L’Homme Invisible
Ce n’est pas un exploit facile à accomplir. En partie parce que le terrain de jeu de Whannell a ses limites fixées à l’intérieur d’une propriété préexistante qui devrait être manipulée avec soin – le classique pré-code de James Whale datant d’environ 1933, adapté du roman de H.G. Wells de 1897 – c’est-à-dire, si nous avons appris quelque chose des divers remakes de studio peu reluisants de ces dernières années. Mais surtout parce que nous sommes à l’ère de #MeToo, et que les monstres du monde réel, autrefois protégés, sont enfin exposés pour ce qu’ils sont, leurs pouvoirs de terreur étant examinés dans des films stupéfiants comme « The Assistant » de Kitty Green – une révolution longtemps retardée qui ne devrait pas être dépréciée ou utilisée à mauvais escient. Heureusement, le scénariste et réalisateur australien à l’origine des franchises « Saw » et « Insidious », qui connaissent un succès fou, est doté à la fois d’un panache visuel suffisant – « L’homme invisible » rappelle « Zodiac », le chef-d’œuvre de David Fincher qui se déroule dans la région de la baie de San Francisco, et la qualité de labyrinthe de « Terminator 2 : Judgment Day » de James Cameron, quand on s’y attend le moins – et d’idées nouvelles pour doter le monstre classique de Universal Movie d’angoisses intemporelles et actuelles. Et il le fait de manière étonnamment bien réfléchie, en actualisant quelque chose de familier avec une prise inventive.
Il ne serait pas exagéré de suggérer qu’une partie de ce que Green a priorisé avec son chef-d’œuvre est aussi ce qui prête à « L’homme invisible » (et finalement, à sa femme visible volée de ses options) sa force cumulative – un accent impitoyable sur la solitude que la violence émotionnelle fait naître chez les maltraités. Il y a une constante dans tous les décors terrifiants, montés avec précision et filmés par Stefan Duscio avec des mouvements de caméra élégants et intelligents dans des chambres, des greniers, des restaurants et des manoirs isolés : une attention vigilante portée à l’isolement de Cecilia. Cet isolement, intensifié par la partition diabolique de Benjamin Wallfisch, se trouve être le couteau le plus aiguisé de son assaillant caché. Une arme mortelle que les autres refusent de voir et de reconnaître.

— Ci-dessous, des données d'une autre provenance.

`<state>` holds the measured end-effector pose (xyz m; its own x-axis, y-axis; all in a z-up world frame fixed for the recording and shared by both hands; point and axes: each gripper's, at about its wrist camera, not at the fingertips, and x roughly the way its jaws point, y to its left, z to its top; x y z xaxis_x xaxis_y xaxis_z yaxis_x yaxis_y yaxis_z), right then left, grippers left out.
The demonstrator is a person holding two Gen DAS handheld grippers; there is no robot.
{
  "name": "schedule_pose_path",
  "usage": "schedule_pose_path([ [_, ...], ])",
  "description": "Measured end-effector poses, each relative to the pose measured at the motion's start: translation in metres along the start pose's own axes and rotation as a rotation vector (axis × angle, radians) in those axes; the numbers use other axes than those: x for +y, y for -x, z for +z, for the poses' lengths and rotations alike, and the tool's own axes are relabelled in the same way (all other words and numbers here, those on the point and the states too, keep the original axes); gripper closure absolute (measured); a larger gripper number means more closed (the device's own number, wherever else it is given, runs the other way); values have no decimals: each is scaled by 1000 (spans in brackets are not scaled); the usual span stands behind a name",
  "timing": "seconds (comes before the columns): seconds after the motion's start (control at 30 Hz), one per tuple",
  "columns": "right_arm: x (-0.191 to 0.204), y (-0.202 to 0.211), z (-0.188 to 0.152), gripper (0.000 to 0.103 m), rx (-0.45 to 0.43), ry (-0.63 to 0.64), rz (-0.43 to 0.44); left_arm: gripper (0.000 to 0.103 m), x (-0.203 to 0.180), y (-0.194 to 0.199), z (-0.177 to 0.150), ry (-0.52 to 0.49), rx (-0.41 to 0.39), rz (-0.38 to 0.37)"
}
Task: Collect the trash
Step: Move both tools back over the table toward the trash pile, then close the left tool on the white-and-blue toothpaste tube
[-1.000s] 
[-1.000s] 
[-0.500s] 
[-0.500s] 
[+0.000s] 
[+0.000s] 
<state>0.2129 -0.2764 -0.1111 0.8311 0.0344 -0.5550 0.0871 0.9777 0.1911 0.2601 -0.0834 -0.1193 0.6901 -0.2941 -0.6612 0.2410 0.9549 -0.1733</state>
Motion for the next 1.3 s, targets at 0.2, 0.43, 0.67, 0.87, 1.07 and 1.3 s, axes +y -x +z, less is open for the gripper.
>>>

Un soulagement, Whannell ne nous laisse jamais dans un état de perplexité devant son thriller méchant, joliment stylisé et absorbant. Nous croyons Cecilia jusqu’au bout, alors que d’autres, de manière peut-être compréhensible, refusent de le faire, remettant plutôt en question sa santé mentale. (Bien sûr, « la femme folle que personne n’écoutera » est un cliché exploité depuis longtemps, mais rassurez-vous, dans les mains de Whannell, ce bug volontaire finit par aboutir à une conclusion profondément méritée). Et oui, au moins, nous, en tant que spectateurs, sommes à ses côtés, dès l’ouverture tendue du film, lorsque Cecilia se réveille avec un but longuement mûri à côté de son ennemi endormi, mais sans montrer les traces de la fragilité de Julia Roberts. Au contraire, nous décelons en elle quelque chose d’à la fois puissant et vulnérable, plus proche de l’esprit de Sarah Connor dans « Terminator », lorsqu’elle court avec force à travers les bois pour échapper à son cruel partenaire Adrian (Oliver Jackson-Cohen), se fait récupérer par sa sœur Alice (Harriet Dyer) après quelques revers déchirants et se réfugie chez son meilleur ami d’enfance James (Aldis Hodge) – un flic débrouillard qui vit avec sa fille adolescente Sydney (Storm Reid), qui rêve d’aller dans une école de design qu’ils ne peuvent pas se permettre.